» EXERCISE
An exact copy of every record is needed, with all pictures omitted.

» DATA SUPPLIED
#####

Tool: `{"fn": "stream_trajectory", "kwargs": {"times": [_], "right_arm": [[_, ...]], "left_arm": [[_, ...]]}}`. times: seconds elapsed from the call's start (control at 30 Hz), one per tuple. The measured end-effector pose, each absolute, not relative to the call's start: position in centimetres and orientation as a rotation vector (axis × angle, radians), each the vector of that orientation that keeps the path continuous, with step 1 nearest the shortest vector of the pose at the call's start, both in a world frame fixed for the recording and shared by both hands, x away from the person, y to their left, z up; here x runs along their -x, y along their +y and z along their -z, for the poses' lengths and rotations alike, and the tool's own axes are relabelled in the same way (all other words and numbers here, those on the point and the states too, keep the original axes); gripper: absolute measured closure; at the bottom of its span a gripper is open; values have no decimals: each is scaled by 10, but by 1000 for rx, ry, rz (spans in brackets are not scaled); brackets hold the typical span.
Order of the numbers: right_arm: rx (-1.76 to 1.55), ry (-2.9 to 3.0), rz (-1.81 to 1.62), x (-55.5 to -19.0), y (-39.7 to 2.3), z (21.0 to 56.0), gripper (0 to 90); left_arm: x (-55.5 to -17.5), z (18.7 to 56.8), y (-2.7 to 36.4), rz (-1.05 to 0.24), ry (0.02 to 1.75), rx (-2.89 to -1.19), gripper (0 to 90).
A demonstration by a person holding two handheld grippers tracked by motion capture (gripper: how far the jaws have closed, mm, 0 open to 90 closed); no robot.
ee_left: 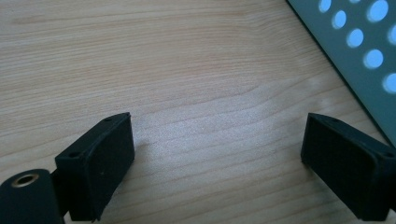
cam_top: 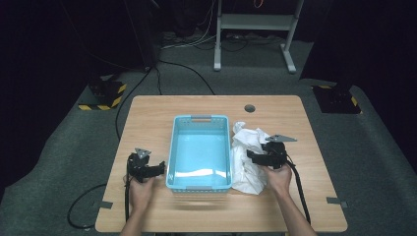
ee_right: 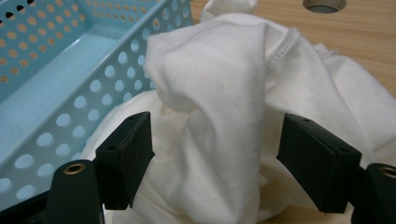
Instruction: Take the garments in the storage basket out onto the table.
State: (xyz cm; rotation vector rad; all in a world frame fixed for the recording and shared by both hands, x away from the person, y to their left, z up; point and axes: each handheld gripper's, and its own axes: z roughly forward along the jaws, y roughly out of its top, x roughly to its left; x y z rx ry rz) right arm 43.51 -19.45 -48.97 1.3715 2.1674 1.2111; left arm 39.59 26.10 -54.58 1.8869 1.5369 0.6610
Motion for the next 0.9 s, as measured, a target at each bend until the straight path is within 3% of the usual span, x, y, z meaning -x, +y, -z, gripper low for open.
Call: {"fn": "stream_trajectory", "kwargs": {"times": [0.9], "right_arm": [[-1340, 2085, -1331, -431, -212, 463, 257]], "left_arm": [[-396, 546, 261, -661, 1536, -1887, 97]]}}
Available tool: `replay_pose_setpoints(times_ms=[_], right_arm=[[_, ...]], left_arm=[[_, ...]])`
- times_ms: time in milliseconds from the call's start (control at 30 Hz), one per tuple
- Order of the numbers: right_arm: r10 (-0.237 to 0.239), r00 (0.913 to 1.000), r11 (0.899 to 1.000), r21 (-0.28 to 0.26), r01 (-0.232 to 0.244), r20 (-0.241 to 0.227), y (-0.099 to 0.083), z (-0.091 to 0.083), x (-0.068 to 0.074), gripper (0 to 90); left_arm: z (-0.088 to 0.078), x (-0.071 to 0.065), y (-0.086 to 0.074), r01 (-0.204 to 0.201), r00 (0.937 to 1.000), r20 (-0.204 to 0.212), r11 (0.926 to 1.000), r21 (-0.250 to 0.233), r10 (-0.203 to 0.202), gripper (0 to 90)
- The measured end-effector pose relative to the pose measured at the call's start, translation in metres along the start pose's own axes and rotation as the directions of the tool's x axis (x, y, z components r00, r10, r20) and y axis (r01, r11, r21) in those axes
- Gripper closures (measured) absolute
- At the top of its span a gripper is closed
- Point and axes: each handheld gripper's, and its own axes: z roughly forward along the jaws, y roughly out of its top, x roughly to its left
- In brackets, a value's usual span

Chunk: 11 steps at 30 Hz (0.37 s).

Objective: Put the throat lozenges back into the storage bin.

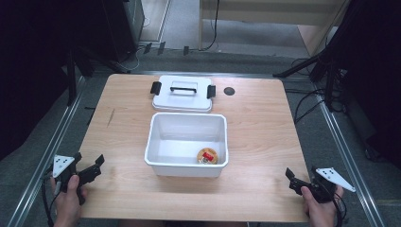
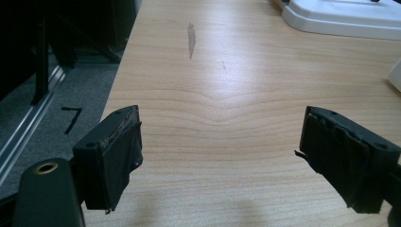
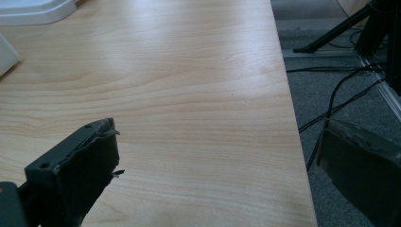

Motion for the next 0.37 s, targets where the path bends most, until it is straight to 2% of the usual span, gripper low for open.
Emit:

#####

» EXERCISE ANSWER
Tool: `{"fn": "stream_trajectory", "kwargs": {"times": [_], "right_arm": [[_, ...]], "left_arm": [[_, ...]]}}`. times: seconds elapsed from the call's start (control at 30 Hz), one per tuple. The measured end-effector pose, each absolute, not relative to the call's start: position in centimetres and orientation as a rotation vector (axis × angle, radians), each the vector of that orientation that keeps the path continuous, with step 1 nearest the shortest vector of the pose at the call's start, both in a world frame fixed for the recording and shared by both hands, x away from the person, y to their left, z up; here x runs along their -x, y along their +y and z along their -z, for the poses' lengths and rotations alike, and the tool's own axes are relabelled in the same way (all other words and numbers here, those on the point and the states too, keep the original axes); gripper: absolute measured closure; at the bottom of its span a gripper is open; values have no decimals: each is scaled by 10, but by 1000 for rx, ry, rz (spans in brackets are not scaled); brackets hold the typical span.
Order of the numbers: right_arm: rx (-1.76 to 1.55), ry (-2.9 to 3.0), rz (-1.81 to 1.62), x (-55.5 to -19.0), y (-39.7 to 2.3), z (21.0 to 56.0), gripper (0 to 90); left_arm: x (-55.5 to -17.5), z (18.7 to 56.8), y (-2.7 to 36.4), rz (-1.05 to 0.24), ry (0.02 to 1.75), rx (-2.89 to -1.19), gripper (0 to 90).
A demonstration by a person holding two handheld grippers tracked by motion capture (gripper: how far the jaws have closed, mm, 0 open to 90 closed); no robot.
ee_left: 
cam_top: 
ee_right: 
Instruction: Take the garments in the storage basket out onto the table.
State: (xyz cm; rotation vector rad; all in a world frame fixed for the recording and shared by both hands, x away from the person, y to their left, z up; point and axes: each handheld gripper's, and its own axes: z roughly forward along the jaws, y roughly out of its top, x roughly to its left; x y z rx ry rz) right arm 43.51 -19.45 -48.97 1.3715 2.1674 1.2111; left arm 39.59 26.10 -54.58 1.8869 1.5369 0.6610
Motion for the next 0.9 s, as measured, a target at each bend until the straight path is within 3% of the usual span, x, y, z meaning -x, +y, -z, gripper low for open.
Call: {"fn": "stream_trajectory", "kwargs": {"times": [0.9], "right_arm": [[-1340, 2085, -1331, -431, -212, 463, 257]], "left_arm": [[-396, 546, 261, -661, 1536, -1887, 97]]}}
Available tool: `replay_pose_setpoints(times_ms=[_], right_arm=[[_, ...]], left_arm=[[_, ...]])`
- times_ms: time in milliseconds from the call's start (control at 30 Hz), one per tuple
- Order of the numbers: right_arm: r10 (-0.237 to 0.239), r00 (0.913 to 1.000), r11 (0.899 to 1.000), r21 (-0.28 to 0.26), r01 (-0.232 to 0.244), r20 (-0.241 to 0.227), y (-0.099 to 0.083), z (-0.091 to 0.083), x (-0.068 to 0.074), gripper (0 to 90); left_arm: z (-0.088 to 0.078), x (-0.071 to 0.065), y (-0.086 to 0.074), r01 (-0.204 to 0.201), r00 (0.937 to 1.000), r20 (-0.204 to 0.212), r11 (0.926 to 1.000), r21 (-0.250 to 0.233), r10 (-0.203 to 0.202), gripper (0 to 90)
- The measured end-effector pose relative to the pose measured at the call's start, translation in metres along the start pose's own axes and rotation as the directions of the tool's x axis (x, y, z components r00, r10, r20) and y axis (r01, r11, r21) in those axes
- Gripper closures (measured) absolute
- At the top of its span a gripper is closed
- Point and axes: each handheld gripper's, and its own axes: z roughly forward along the jaws, y roughly out of its top, x roughly to its left
- In brackets, a value's usual span

Chunk: 11 steps at 30 Hz (0.37 s).

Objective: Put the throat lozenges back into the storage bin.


Motion for the next 0.37 s, targets where the path bends most, until it is straight to 2% of the usual span, gripper low for open.
Emit:

Nothing else goes with this output.